Senator Heinrich Albertz and the Berlin Senate were not thrilled. As Albertz replied:

The Senate’s view is that the past will not be overcome by setting aside a house, worth more than a million Marks, which is now a domicile for schoolchildren. One would have to set aside many houses to isolate every building that was a venue for horrors. One should be more concerned with the people responsible for the horrors committed in these houses.

The mayor of Neukölln, Klaus Schütz, was more blunt. In his district he wanted "no macabre cult site."

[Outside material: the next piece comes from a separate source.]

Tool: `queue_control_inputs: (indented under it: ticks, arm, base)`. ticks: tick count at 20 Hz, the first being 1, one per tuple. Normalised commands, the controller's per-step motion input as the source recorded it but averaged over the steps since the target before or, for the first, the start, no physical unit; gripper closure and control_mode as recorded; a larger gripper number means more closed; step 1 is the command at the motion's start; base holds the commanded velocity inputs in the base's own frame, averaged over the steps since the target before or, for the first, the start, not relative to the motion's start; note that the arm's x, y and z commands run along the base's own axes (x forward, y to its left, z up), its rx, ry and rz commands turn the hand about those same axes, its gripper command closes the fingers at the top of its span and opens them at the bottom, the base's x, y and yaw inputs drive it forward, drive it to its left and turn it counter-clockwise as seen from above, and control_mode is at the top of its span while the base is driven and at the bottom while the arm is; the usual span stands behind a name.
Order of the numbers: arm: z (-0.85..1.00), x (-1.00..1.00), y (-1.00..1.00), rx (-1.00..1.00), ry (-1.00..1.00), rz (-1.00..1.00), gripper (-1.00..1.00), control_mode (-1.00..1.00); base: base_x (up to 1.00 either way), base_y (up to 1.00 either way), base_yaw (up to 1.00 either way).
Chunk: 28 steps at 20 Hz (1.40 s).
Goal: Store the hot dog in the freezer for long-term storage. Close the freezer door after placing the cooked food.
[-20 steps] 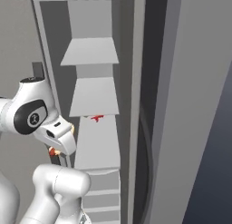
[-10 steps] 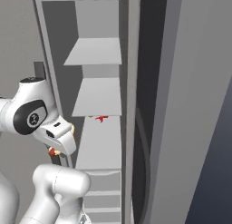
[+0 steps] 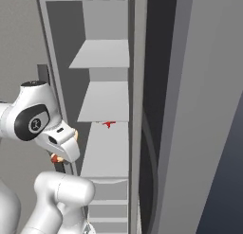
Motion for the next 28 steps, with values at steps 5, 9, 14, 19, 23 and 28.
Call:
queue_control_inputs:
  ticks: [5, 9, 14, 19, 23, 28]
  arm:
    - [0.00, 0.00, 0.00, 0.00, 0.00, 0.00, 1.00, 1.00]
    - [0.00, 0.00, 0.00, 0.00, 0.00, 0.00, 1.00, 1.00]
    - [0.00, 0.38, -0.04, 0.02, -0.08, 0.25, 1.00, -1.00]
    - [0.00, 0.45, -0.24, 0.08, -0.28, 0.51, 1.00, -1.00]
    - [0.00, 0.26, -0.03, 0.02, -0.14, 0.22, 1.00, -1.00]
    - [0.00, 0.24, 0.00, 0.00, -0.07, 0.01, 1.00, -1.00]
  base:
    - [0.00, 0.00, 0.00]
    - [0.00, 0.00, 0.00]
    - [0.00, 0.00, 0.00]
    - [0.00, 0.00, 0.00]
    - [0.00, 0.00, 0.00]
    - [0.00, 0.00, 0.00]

Joseph Wulf suggested a compromise. The Wannsee Villa would be used for the document center, while the World Jewish Congress would provide money to build school buildings on the grounds. The Berlin Senate refused this trade-off, and instead suggested two other pieces of property in Berlin that could be used for a document center. But these two spots weren’t even available. And the World Jewish Congress did not wish to pay for any location other than the Wannsee Villa.

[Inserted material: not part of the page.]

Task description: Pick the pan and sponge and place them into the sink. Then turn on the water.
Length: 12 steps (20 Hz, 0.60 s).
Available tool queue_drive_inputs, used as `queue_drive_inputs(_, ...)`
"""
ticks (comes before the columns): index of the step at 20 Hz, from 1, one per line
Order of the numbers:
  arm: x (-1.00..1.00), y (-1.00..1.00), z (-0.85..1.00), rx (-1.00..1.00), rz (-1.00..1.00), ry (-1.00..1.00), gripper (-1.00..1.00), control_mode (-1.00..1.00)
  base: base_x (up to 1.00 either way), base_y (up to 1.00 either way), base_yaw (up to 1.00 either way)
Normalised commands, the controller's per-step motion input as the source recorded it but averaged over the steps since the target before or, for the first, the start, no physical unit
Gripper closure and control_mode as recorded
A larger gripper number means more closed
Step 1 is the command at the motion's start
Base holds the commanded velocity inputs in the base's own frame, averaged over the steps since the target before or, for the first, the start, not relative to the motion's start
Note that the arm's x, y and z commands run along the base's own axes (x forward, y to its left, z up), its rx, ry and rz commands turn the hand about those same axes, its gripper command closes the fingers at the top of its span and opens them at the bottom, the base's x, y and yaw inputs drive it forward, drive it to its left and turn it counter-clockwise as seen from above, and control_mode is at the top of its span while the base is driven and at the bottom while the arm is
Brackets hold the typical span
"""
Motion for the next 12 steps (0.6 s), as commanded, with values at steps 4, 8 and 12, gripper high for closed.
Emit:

In fact, the German politicians did not want a Holocaust monument, and spurned Joseph Wulf. At the end of his life, Wulf believed all his efforts had been in vain. "I have published 18 books about the Third Reich," he lamented, "and they have had no effect. You can document everything to death for the Germans. There is a democratic regime in Bonn. Yet the mass murderers walk around free, live in their little houses, and grow flowers." Distraught over the collapse of his plans for a document center, Joseph Wulf committed suicide on October 10, 1974, by jumping from the fifth floor window of his Berlin apartment, Giesebrechtstraße 12, Charlottenburg.

There was no further consideration of Wulf’s document center until September 1, 1986, when Eberhard Diepgen, Mayor of Berlin, announced the intention of the Senate to place a memorial at Wannsee. Diepgen recalled that when he had first learned of Nazism as a young student in the 1950’s, nothing shocked him more than the Wannsee Protocol, which he described as "so cool and dispassionate in its form, so immensely evil in its content."

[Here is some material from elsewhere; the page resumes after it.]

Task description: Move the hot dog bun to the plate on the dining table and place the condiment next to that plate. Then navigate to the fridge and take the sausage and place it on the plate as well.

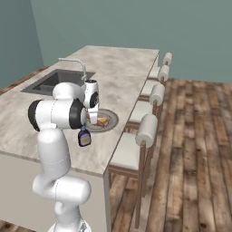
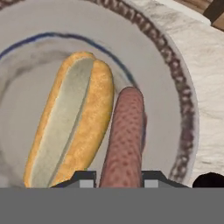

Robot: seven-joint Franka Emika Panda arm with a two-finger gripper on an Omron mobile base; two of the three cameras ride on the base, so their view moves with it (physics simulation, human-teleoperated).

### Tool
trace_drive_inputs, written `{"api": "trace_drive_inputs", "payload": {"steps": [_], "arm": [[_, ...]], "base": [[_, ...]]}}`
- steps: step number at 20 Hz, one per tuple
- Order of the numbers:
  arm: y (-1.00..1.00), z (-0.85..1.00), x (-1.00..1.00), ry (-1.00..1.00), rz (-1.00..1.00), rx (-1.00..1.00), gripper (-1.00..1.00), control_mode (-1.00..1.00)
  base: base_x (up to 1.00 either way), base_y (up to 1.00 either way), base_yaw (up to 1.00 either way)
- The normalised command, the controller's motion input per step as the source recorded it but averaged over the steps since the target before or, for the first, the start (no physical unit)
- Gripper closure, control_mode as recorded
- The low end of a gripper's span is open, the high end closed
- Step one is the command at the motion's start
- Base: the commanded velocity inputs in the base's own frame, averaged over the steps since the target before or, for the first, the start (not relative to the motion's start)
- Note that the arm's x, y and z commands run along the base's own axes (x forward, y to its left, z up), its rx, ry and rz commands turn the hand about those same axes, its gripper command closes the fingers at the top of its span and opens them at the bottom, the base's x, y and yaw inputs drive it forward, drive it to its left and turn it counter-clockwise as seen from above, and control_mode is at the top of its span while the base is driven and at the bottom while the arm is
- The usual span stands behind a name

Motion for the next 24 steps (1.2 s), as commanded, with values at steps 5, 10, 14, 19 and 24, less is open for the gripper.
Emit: {"api": "trace_drive_inputs", "payload": {"steps": [5,10,14,19,24], "arm": [[0.02,-0.09,0.12,0.00,-0.01,0.00,1.00,-1.00],[0.02,-0.11,0.00,0.00,0.00,0.00,-1.00,-1.00],[0.00,-0.04,0.00,0.00,0.00,0.00,-1.00,-1.00],[0.00,0.26,-0.06,0.00,0.00,0.00,-1.00,-1.00],[0.00,0.97,-0.41,-0.02,0.00,0.00,-1.00,-1.00]], "base": [[0.00,0.00,0.00],[0.00,0.00,0.00],[0.00,0.00,0.00],[0.00,0.00,0.00],[0.00,0.00,0.00]]}}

"There have been many cases of government-sponsored mass murder," said Diepgen. "But that a highly modern state, working with such brutal success, killed all the members of a race that it could capture, including mothers, children, and old people--that is unique and without any historical parallel."

In 1989, the Berlin schoolchildren finally moved out of the Wannsee Villa, and renovation began. Three years later, fifty years to the day after the Wannsee Conference, the Wannsee Villa was inaugurated as a monument to the millions of Jews who had perished at the hands of the Nazis. "In this house, on January 20, 1942, a barrier of civilization was broken and the abyss of barbarism was opened," said Heinz Galinski, an Auschwitz survivor and head of Germany’s largest Jewish organization, at the dedication.

The permanent exhibition in the Wannsee Villa is a powerful collection of photographs and texts that document, not just the conference itself, but also its background and aftermath. Visitors pass large photos of Jews being arrested, herded into trucks and railroad cars, and then marched to their deaths in the gas chambers. One room of the exhibit is devoted solely to the murders at Auschwitz-Birkenau. On the walls of the former dining room, where the conference was held, hang photographs and short biographies of the fifteen men who attended the conference. The Joseph Wulf Mediothek on the second floor holds thousands of books on Nazism, anti-Semitism, and the Jewish genocide, along with many videos, microfilm texts, and original Nazi era documents.

"Let us not deceive ourselves about what we have done," said Rita Süssmuth, President of the German Parliament, in a speech at the opening of the Wannsee memorial. "Experience tells us that whatever we repress catches up with us. No one can flee from their history."